The data — which were published in the American Journal of Industrial Medicine — indicate that programs that provide health surveillance and treatment at no cost may help improve survival rates among patients with cancer.

“These results highlight the importance of routine medical surveillance and access to treatment over the course of now 20 years for this workforce,” said David Goldfarb, a lead author on this study and an epidemiologist for Montefiore Medical Center in the Bronx borough of New York City, in an interview with CURE®.

The World Trade Center Health Program, which was established in January 2011, provides consistent screenings, diagnostic procedures, and treatments, all free of cost, for eligible first responders.
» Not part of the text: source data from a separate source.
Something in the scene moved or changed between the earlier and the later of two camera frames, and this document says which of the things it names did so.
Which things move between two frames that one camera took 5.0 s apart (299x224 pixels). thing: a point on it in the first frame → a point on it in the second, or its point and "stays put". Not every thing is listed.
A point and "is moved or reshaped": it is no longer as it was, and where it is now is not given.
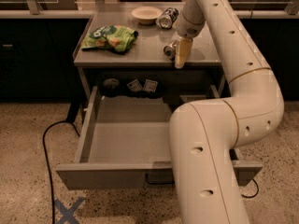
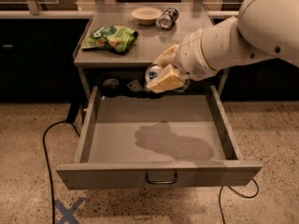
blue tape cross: (68, 214) stays put
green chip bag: (117, 38) stays put
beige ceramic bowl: (147, 14) stays put
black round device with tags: (112, 88) stays put
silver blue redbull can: (169, 51) is moved or reshaped
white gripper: (189, 27) → (191, 57)
Study author Rachel Zeig-Owens, director of epidemiology for the World Trade Center (WTC) Health Program at the Fire Department of the City of New York and an epidemiologist at Montefiore and Albert Einstein College of Medicine, said in an interview with CURE® that the program “alleviates a lot of the extra burden that an individual may face once diagnosed with cancer.”
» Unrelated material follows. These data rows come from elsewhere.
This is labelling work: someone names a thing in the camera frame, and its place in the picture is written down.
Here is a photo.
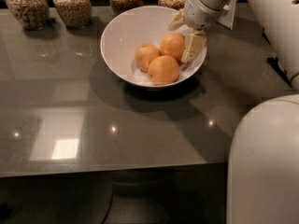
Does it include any front orange in bowl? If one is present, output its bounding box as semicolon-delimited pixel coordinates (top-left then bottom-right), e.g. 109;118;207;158
148;55;179;85

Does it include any orange in bowl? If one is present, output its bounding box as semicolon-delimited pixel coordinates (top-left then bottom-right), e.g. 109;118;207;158
135;43;160;72
148;55;179;85

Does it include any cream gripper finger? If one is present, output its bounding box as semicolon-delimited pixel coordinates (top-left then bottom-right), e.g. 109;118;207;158
168;9;186;31
181;31;206;63

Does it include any far left glass jar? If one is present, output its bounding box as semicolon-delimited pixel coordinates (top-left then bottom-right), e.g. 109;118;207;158
5;0;50;30

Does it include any white folded card stand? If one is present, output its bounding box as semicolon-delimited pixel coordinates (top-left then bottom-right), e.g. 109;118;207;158
217;0;238;30

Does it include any white ceramic bowl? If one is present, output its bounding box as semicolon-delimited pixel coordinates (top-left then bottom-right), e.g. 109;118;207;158
100;6;207;89

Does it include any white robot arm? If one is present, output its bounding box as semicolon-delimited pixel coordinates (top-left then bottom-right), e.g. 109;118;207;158
169;0;299;224

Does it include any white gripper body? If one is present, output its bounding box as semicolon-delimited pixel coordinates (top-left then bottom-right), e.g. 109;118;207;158
183;0;221;30

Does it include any back right orange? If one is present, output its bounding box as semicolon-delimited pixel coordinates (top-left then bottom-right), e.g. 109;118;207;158
160;33;185;62

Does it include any left orange in bowl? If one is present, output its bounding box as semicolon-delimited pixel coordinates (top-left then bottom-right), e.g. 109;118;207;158
135;43;160;72
While most of the first responders who were not enrolled in the program had health insurance, the data demonstrated that the survival benefit still favored those first responders who were enrolled in the program. The benefit of the program, according to the results, may be attributed to the lack of any health care costs as well as better adherence to screening and treatment regimens.
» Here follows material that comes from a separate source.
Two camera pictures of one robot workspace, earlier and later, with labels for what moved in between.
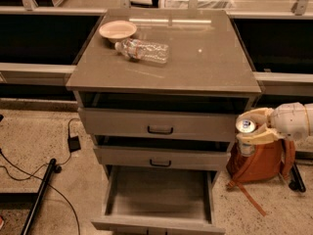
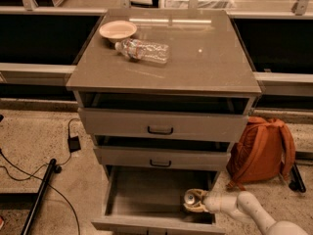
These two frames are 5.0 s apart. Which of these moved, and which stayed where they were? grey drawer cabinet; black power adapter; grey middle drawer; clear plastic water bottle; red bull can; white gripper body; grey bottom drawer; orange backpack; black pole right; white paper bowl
Moved: white gripper body; red bull can
Stayed: clear plastic water bottle; grey bottom drawer; orange backpack; black power adapter; grey middle drawer; grey drawer cabinet; white paper bowl; black pole right
“And in addition to many of them having health insurance, this secondary form of health coverage is really, we believe, what led to these improved results of cancer mortality in the study period,” Goldfarb mentioned.

Notably, not only did cancer-specific mortality decrease, but so did all-cause mortality. Moreover, participation in the program may have led to early diagnosis of cardiovascular disease and diabetes. Although not covered by the benefits in the program, these diagnoses may have led to additional potential survival benefits for this population. Previous randomized studies of cancer screenings among patients with cancer have rarely demonstrated this same trend, the study authors added.

The authors also highlighted that a possible reason for responders having improved survival is something known as “the healthy worker effect”. Meaning that those first responders could have been in general better health due to their profession, therefore they may have already had an increased chance of surviving the disease.

“It potentially could have played a role, I think additional work will be needed,” Goldfarb said. “But this effect size, to the tune of 35% reduced mortality, is large enough that healthy worker effect cannot explain the entire observed association.”

Zeig-Owens, who holds a doctorate degree in public health, added that there was no improved survival benefit demonstrated in the comparison group of first responders who were not enrolled in the program, and yet they could have possibly benefitted from the “healthy worker effect”. Therefore, the authors believe it could be the health care provided by the program that improved survival, not just the “healthy worker effect” but more research is needed to show this.

“These programs are important because it provides health care to everybody in free of cost free, there’s not out of pocket costs, there’s case management that helps them navigate a sometimes tricky and stressful situation. And the World Trade Center Health Program is a model for how we can provide health care in a way that benefits the patients and as our result show can improve survival,” Zeig-Owens concluded.

Dr. Michael Crane, medical director of the Selikoff Centers for Occupational Health of the World Trade Center Health Program Clinical Center of Excellence at Mount Sinai in New York, applauded the results of the study, but also cautioned more research is needed to ensure it’s not attributed to the “healthy worker effect.”

“To me, (the results are) very significant because it looks … like the program is doing what it was supposed to do, but the other thing we have to be sure about is that it's not just an impact of so-called healthy worker effect … I don't really have the answer to that,” Crane, who was not an author on the study, said in an interview with CURE®. “But right now, it looks like the World Trade Center program is doing something right. And we have to keep testing that, people keep trying to do the right thing by repeating that study in five years and doubling down on prevention programs that we get, but we at least have some evidence now that we seem to be doing something, and that's very helpful.”